異教徒は寺院には入れないとはいえ、ちょうど良いタイミングであった。乗り合いオートではゾロアスター教司祭の壮年男性と一緒になり、話を聞くことが出来た。寺院前に建ち並ぶ参拝者相手の店の様子を見物するのも興味深い。田舎町とはいえ、経済的に繁栄しているパールスィーの人たちのコミュニティなので、建物の造りもたたずまいもゆとりが感じられる。
ウドワーダーの町を歩いていると、パールスィーの人たちによく声をかけられる。この町からパールスィーの人口流出が著しいことから、「聖地」とはいえ、当地ではすでに「マイノリティー」になっているとのことだが、「パールスィー以外の人たち」と外見からして異なるため、そうと判る。つまり、イラン系で色白、がっちり型、しばしば長身の人たちであるからだ。
ペルシャ風建築?の屋敷町から区画を少し移動して漁師地区に来ると、色黒で小柄、人種そのものが違う人たちが、簡素な建物に暮らしている。小さな田舎町だが、少し歩くだけで別世界のようだ。
町はずれにある博物館にて。「パールスィーの歴史的偉人」の展示コーナーには、ファルーク・バルサラーことフレディー・マーキュリーの姿もある。ゾロアスター教の聖地ウドワーダー。地元の人によると、フレディーがボンベイ郊外のボーディングスクールにいたころ、寺院に参拝するためによく来ていたことが知られているとのことだ。
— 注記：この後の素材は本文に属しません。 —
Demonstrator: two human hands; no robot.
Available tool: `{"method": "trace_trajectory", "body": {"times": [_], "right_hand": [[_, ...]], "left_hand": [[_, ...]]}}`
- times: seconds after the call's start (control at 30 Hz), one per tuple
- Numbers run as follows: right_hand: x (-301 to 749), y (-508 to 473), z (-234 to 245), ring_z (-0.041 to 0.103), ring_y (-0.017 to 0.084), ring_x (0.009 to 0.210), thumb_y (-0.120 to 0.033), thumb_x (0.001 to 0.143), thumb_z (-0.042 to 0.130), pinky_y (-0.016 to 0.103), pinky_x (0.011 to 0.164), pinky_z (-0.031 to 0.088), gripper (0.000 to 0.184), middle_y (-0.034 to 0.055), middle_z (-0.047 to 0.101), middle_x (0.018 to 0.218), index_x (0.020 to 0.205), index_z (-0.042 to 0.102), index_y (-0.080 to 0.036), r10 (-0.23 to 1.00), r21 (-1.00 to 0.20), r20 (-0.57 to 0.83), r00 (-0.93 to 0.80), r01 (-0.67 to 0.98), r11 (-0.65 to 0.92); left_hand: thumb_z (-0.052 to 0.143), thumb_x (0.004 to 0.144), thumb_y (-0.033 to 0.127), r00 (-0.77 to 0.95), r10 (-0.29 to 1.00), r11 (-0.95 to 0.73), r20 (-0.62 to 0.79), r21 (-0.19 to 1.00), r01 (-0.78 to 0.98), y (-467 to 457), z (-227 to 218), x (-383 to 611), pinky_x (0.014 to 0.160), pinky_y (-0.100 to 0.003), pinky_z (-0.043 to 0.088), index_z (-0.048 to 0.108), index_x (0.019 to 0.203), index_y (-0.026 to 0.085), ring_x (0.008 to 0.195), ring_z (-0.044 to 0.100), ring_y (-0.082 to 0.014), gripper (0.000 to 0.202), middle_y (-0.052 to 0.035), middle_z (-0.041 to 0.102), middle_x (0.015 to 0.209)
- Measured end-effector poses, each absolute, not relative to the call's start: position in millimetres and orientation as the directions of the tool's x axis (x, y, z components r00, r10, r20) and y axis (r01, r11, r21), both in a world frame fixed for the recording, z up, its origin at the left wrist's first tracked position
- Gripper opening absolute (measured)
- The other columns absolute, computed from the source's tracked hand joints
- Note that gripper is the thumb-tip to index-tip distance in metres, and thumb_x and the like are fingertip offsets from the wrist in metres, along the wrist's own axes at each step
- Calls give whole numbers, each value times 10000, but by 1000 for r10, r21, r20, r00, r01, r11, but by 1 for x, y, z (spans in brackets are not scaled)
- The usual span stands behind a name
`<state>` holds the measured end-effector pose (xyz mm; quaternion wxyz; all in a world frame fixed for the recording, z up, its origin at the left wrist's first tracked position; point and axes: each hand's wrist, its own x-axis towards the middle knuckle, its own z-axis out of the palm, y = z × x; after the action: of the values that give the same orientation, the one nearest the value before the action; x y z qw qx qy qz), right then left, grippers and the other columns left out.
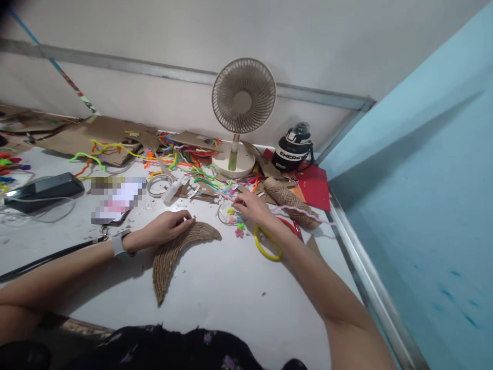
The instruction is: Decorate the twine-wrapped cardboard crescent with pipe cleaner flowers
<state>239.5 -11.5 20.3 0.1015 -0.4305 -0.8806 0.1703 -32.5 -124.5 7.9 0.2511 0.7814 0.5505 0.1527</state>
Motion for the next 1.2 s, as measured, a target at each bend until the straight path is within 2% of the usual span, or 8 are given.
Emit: {"method": "trace_trajectory", "body": {"times": [0.13,0.27,0.33,0.5,0.67,0.87,1.2], "right_hand": [[248,-11,42,568,186,767,-292,834,561,274,675,394,155,57,641,825,798,650,-170,773,-394,-19,-634,715,577],[254,-16,63,571,180,746,-259,789,580,265,664,390,112,38,654,804,756,659,-186,655,-409,-193,-731,666,624],[254,-19,66,570,181,747,-257,787,586,260,659,388,104,38,656,805,770,665,-192,628,-393,-228,-744,661,640],[244,-25,53,572,190,800,-286,828,575,269,698,387,134,56,649,866,854,661,-186,677,-338,-143,-722,678,653],[240,-24,42,579,190,806,-326,824,597,265,694,391,155,53,653,880,871,663,-194,681,-382,-105,-725,662,645],[237,-19,30,574,178,768,-289,839,571,268,691,397,146,49,632,847,900,662,-193,806,-401,-1,-592,739,542],[237,-12,15,561,165,738,-315,777,640,256,661,395,142,36,614,819,821,653,-180,803,-462,-51,-593,727,508]], "left_hand": [[337,934,444,287,958,-226,-17,573,788,-124,2,-33,580,-259,352,548,973,196,640,560,-178,328,-30,612,708],[356,930,435,268,963,-210,-9,594,777,-124,-1,-34,578,-260,354,533,972,198,643,562,-178,299,-30,621,722],[368,926,427,270,963,-211,-11,597,774,-125,-1,-34,578,-259,355,534,962,197,648,559,-175,286,-34,628,744],[371,923,416,258,966,-203,3,627,752,-127,2,-32,585,-261,359,526,972,195,650,552,-166,274,-29,624,753],[380,915,420,249,968,-196,7,640,743,-127,3,-31,577,-262,355,529,987,193,643,546,-163,281,-25,617,744],[365,925,439,244,969,-221,44,593,774,-127,-1,-32,586,-266,356,537,1009,204,644,547,-162,303,-27,630,771],[384,919,491,274,956,-286,103,537,794,-127,-1,-32,554,-253,335,535,1032,197,606,528,-144,349,-18,604,744]]}}
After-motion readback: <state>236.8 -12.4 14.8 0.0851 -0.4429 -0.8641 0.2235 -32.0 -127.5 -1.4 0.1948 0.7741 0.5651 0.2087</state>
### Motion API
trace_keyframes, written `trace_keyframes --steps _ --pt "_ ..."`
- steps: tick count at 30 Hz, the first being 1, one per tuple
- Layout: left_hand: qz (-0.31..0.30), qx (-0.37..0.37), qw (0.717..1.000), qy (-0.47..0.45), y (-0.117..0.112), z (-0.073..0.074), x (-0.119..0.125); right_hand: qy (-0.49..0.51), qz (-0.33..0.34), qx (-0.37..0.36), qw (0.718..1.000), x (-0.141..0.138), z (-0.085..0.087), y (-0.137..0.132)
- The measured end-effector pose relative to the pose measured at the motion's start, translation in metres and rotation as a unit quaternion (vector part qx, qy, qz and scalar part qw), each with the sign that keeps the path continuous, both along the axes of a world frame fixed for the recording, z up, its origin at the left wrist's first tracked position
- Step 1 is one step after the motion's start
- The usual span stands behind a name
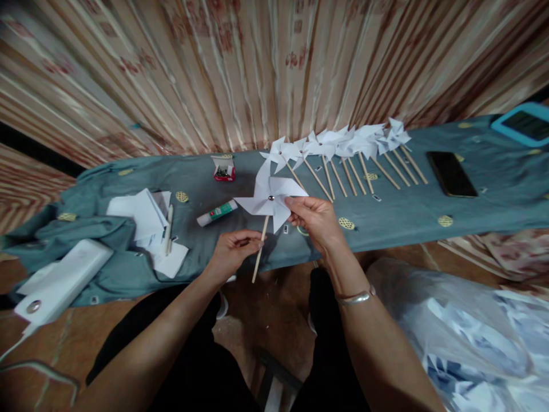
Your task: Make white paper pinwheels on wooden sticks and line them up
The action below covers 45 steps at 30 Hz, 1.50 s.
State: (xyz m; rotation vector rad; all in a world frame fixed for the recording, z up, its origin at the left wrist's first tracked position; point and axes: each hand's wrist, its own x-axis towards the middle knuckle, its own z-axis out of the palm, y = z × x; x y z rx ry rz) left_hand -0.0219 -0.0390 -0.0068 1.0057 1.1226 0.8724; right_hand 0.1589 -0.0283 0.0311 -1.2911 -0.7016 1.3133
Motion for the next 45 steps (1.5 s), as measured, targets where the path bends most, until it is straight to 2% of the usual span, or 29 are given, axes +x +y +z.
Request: trace_keyframes --steps 17,30,36,41,43,45 --pt "0.015 0.001 1.000 -0.014 0.000 0.003 0.000 0.077 0.016 -0.014 0.997 -0.010 -0.009 0.000" --pt "0.021 0.008 1.000 -0.018 0.001 0.005 -0.001 0.132 0.014 -0.051 0.990 -0.021 -0.009 0.000" --pt "0.028 0.013 0.999 -0.009 0.003 0.004 -0.006 0.114 0.038 -0.052 0.991 -0.019 -0.009 -0.001" --pt "0.034 0.016 0.999 -0.003 0.006 0.004 -0.010 0.046 0.067 -0.082 0.993 -0.011 -0.008 -0.002" --pt "0.036 0.015 0.999 -0.007 0.007 0.003 -0.011 0.007 0.054 -0.073 0.996 -0.003 -0.008 -0.001" --pt "0.035 0.012 0.999 -0.012 0.006 0.004 -0.012 -0.037 0.012 -0.053 0.998 0.006 -0.009 0.001"
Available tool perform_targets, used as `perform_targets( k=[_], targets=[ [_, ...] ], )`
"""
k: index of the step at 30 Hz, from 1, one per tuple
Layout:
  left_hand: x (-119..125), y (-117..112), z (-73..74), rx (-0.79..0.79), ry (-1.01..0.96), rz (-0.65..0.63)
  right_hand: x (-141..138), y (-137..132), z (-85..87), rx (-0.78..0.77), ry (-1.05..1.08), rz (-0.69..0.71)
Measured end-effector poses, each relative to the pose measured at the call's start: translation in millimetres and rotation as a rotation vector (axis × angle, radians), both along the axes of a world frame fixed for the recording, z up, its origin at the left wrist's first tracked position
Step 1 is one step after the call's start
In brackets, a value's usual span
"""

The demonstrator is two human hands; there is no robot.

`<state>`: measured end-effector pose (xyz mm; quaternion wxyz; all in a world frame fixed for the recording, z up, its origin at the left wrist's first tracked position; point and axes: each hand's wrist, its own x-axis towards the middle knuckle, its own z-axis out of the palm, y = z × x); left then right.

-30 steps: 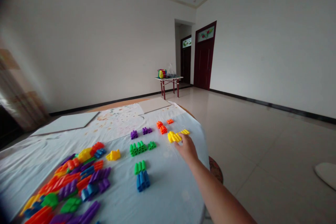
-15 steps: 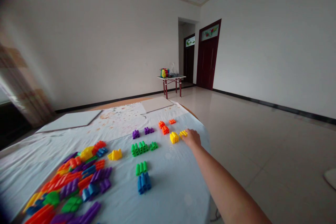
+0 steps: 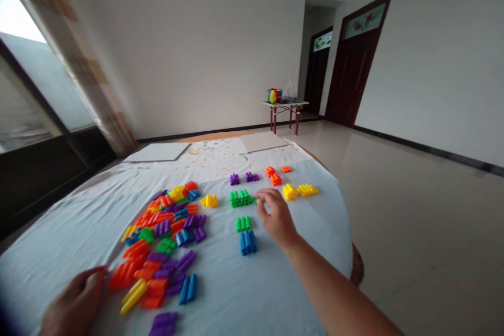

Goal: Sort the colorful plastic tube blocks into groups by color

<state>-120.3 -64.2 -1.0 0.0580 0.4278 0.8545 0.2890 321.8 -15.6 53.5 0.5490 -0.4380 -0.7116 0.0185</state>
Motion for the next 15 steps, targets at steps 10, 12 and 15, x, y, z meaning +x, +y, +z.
perform_targets(
  k=[10, 12, 15],
  targets=[
    [22, -8, 9.5, 0.058, -0.118, 0.028, -124, -56, -13.8, -0.399, -0.314, 0.634],
    [21, -8, 7.2, 0.068, -0.123, 0.027, -129, -55, -22.7, -0.455, -0.370, 0.656],
    [21, -8, 6.3, 0.082, -0.126, 0.028, -129, -55, -33.8, -0.491, -0.412, 0.641]
  ],
)
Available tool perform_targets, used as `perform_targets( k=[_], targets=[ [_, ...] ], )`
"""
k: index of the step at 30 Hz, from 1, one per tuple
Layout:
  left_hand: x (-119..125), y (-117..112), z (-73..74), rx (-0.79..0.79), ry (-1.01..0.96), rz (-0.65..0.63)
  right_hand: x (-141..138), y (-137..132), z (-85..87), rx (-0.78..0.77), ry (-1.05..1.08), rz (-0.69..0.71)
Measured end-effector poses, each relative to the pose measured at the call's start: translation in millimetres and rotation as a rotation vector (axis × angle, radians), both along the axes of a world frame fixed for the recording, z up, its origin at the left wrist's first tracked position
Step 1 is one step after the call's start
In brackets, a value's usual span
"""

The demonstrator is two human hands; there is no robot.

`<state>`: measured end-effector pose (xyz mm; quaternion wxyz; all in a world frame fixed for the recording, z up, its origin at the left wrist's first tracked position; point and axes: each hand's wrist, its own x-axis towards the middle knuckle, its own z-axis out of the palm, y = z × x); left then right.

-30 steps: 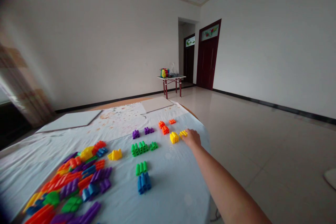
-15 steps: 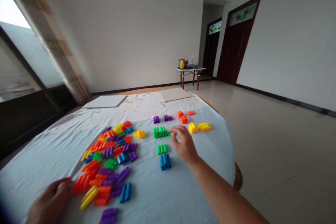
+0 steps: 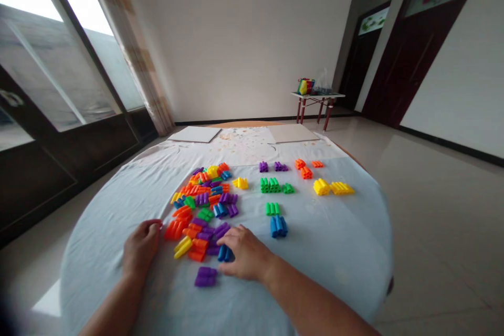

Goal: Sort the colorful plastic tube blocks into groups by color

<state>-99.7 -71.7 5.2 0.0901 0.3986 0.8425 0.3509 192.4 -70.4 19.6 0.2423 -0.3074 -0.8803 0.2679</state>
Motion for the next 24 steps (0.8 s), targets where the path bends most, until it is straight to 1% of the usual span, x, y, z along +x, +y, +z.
perform_targets(
  k=[3, 6, 9, 17, 21, 24],
  targets=[
    [2, 1, 1.1, 0.010, -0.001, 0.004, 4, 0, -7.7, 0.012, -0.010, -0.020],
    [3, 0, 2.9, 0.013, -0.003, 0.005, 7, 1, -11.7, 0.024, 0.022, -0.065],
    [4, -1, 4.5, 0.012, -0.004, -0.002, 10, 3, -12.4, 0.030, 0.038, -0.115],
    [-5, 2, 1.1, -0.021, -0.011, -0.019, 15, 8, -11.7, 0.003, 0.023, -0.117],
    [-5, 2, 4.0, -0.062, -0.012, -0.022, 15, 6, -6.0, 0.007, 0.086, -0.088],
    [-3, 2, 7.2, -0.076, -0.005, -0.018, 21, 3, 8.9, 0.029, 0.191, -0.087]
  ],
)
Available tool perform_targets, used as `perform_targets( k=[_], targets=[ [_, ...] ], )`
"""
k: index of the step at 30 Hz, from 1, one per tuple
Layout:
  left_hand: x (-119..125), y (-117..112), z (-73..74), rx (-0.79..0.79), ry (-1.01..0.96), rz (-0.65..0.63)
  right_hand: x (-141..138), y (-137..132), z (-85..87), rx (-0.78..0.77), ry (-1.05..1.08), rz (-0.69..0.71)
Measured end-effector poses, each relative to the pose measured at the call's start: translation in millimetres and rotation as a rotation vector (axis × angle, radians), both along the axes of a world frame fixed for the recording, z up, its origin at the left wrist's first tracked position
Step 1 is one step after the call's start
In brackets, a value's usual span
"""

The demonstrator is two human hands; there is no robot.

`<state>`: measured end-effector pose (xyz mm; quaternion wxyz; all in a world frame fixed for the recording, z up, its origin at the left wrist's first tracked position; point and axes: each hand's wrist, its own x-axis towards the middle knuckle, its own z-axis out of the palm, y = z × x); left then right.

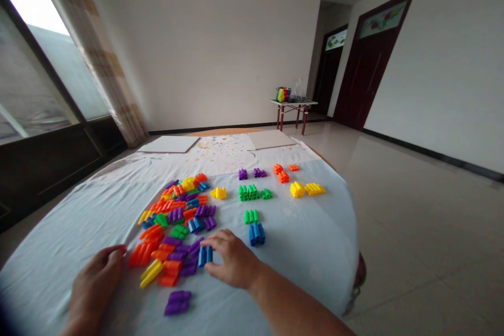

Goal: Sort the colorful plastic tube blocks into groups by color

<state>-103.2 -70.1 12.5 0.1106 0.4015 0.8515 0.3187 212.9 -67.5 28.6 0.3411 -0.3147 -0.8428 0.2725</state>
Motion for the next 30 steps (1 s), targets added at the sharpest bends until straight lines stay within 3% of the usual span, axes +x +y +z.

映画「ボヘミアン・ラプソディー」には出てこないロンドン移住前のフレディー・マーキュリー。
それほど多く見どころがあるわけではないため、15km程度しか離れていないダマンからの日帰りで充分かと思うが、ウドワーダー自体にも宿泊施設はいくつかあるので滞在には困らないようだ。ただしパールスィーのダラムシャーラーについては、食事はできるが異教徒は宿泊できないとのことだ。
パールスィーゆかりの土地があまり訪問先としてクロースアップされないのは、異教徒は寺院に入場出来ないことがあるのかもしれない。これはパールスィー生まれの人々にとっても同様の部分がある。寺院内には司祭としての修練を積んだ人でないと立ち入ることが許されない領域があるのだ。
パールスィーは、パールスィーと結婚しなくてはならず、異教徒と婚姻を結ぶと、もはやパールスィーとは見なされなくなり、寺院への入場はおろか、同教徒の人生最後の通過儀礼である鳥葬も行うことができなくなる。
そんなわけで結婚というハードルにより、振り落とされてしまうパールスィーが多いとのこと。コミュニティ外で恋愛して結婚を決意することもあるだろうし、もとより教育を大変重んじるパールスィー。しかしそうした社会的集団にも一定の割合でドロップアウトする若者たちがいる。もうその時点で同じコミュニティの配偶者に恵まれる機会を失うことになる。そんな背景から、繁栄(経済的に)しつつも衰退(人口が)しつつあるコミュニティとされる。
話は飛ぶが、今のイランにゾロアスター教時代から引き継がれている伝統は少なくない。イラン正月「ナウローズ(文字通り元旦)」はそうだし、ローズウォーターを使う甘味もどうやらそうしたもののひとつらしい。普段はムスリムの名前として認識されている「ファルーク(フレディーも改名する前はファルーク)」「シャールク」は、イランのイスラーム化以前から使われていた名前だ。
言うまでもなく、ひとつの思想、この場合イスラーム教だが、それが世の中を席巻したからといって、それ以前の習慣がすべて消えるわけではない。アケメネス朝の文化を継承する在インドのイラーニー(パールスィー)と現在のイランに暮らすイスラーム教徒のイラーニーに共通するものは案外少なくないらしいことは、なかなか興味深い。